The first problem is simply the issue of integrating foreign code originally written for another Unix into the Linux kernel. For excellent reasons, the Linux kernel people have historically been opposed to what I've called 'code drops', where foreign code is simply parachuted into the kernel more or less intact with some sort of compatibility layer or set of shims. Getting them to accept DTrace is very likely to require modifying DTrace to be real native Linux kernel code that does things in the Linux kernel way and so on. This is a bunch of work, which means that it requires people who are interested in doing the work (and who can navigate the politics of doing so).
(I wrote more on this general issue when I talked about practical issues with getting ZFS into the main Linux kernel many years ago.)
Oracle could do this work, and it's certainly a good sign that they've at least got DTrace running in their own kernel. But since it is their own vendor kernel, Oracle may have just done a code drop instead of a real port into the kernel. Even if they've tried to do a port, similar efforts in the past (most prominently with XFS) took a fairly long time and a significant amount of work before the code passed muster with the Linux kernel community and was accepted into the main kernel.
A larger issue is whether DTrace would even be accepted in any form. At this point the Linux kernel has a number of tracing systems, so the addition of yet another one with yet another set of hooks and so on might not be viewed with particularly great enthusiasm by the Linux kernel people. Their entirely sensible answer to 'we want to use DTrace' might be 'use your time and energy to improve existing facilities and then implement the DTrace user level commands on top of them'. If Oracle followed through on this, we would effectively still get DTrace in the end (I don't care how it works inside the kernel if it works), but this also might cause Oracle to not bother trying to upstream DTrace. From Oracle's perspective, putting a relatively clean and maintainable patchset into their vendor kernel is quite possibly good enough.
(It's also possible that this is the right answer at a technical level. The Linux kernel probably doesn't need three or four different tracing systems that mostly duplicate each others work, or even two systems that do. Reimplementing the DTrace language and tools on top of, say, kprobes and eBPF would not be as cool as porting DTrace into the kernel, but it might be better.)
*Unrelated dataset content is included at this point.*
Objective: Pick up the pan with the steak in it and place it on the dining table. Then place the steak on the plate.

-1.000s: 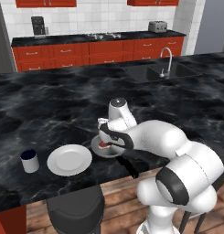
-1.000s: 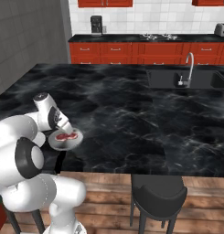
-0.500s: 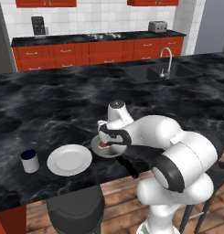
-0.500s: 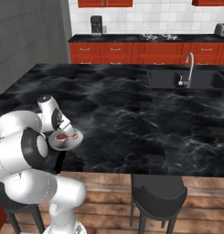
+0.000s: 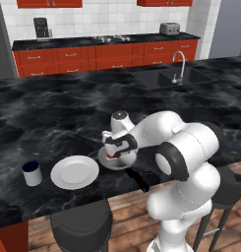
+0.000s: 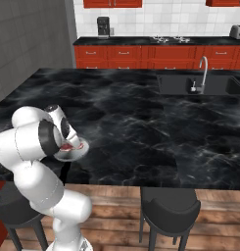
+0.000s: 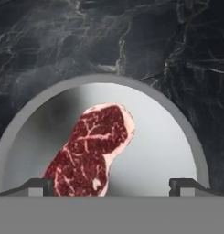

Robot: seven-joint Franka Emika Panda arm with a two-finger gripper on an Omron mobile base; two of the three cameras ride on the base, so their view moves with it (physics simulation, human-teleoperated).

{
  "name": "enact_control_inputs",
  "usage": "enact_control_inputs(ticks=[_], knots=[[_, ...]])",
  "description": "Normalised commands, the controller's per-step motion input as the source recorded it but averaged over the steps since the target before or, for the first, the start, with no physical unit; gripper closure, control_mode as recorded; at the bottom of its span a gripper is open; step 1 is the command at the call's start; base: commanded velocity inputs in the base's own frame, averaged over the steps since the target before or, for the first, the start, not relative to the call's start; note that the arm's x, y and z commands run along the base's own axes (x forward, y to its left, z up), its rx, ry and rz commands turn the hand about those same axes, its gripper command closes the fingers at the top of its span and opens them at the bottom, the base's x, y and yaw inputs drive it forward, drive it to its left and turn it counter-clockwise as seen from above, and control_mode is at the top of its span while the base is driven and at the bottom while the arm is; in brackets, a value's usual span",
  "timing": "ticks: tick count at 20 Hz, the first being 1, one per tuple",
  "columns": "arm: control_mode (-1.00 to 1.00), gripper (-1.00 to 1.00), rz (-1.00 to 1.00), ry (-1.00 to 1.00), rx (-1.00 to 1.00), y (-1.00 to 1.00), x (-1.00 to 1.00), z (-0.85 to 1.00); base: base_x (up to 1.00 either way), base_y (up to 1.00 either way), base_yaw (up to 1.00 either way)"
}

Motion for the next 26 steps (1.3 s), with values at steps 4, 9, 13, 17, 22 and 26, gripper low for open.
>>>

Given all of the things in the way of DTrace being in the main kernel, getting it included is unlikely to be a fast process (if it does happen). Oracle is probably more familiar with how to work with the main Linux kernel community than SGI was with XFS, but I would still be amazed if getting DTrace into the Linux kernel took less than a year. Then it would take more time before that kernel started making it into Linux distributions (and before distributions started enabling DTrace and shipping DTrace tools). So even if it happens, I don't expect to be able to use DTrace on Linux for at least the next few years.
(Ironically the fastest way to be able to 'use DTrace' would be for someone to create a version of the language and tools that sat on top of existing Linux kernel tracing stuff. Shipping new user-level programs is fast, and you can always build them yourself.)
PS: To be explicit, I would love to be able to use the DTrace language or something like it to write Linux tracing stuff. I may have had my issues with D, but as far as I can tell it's still a far more casually usable environment for this stuff than anything Linux currently has (although Linux is ahead in some ways, since it's easier to do sophisticated user-level processing of kernel tracing results).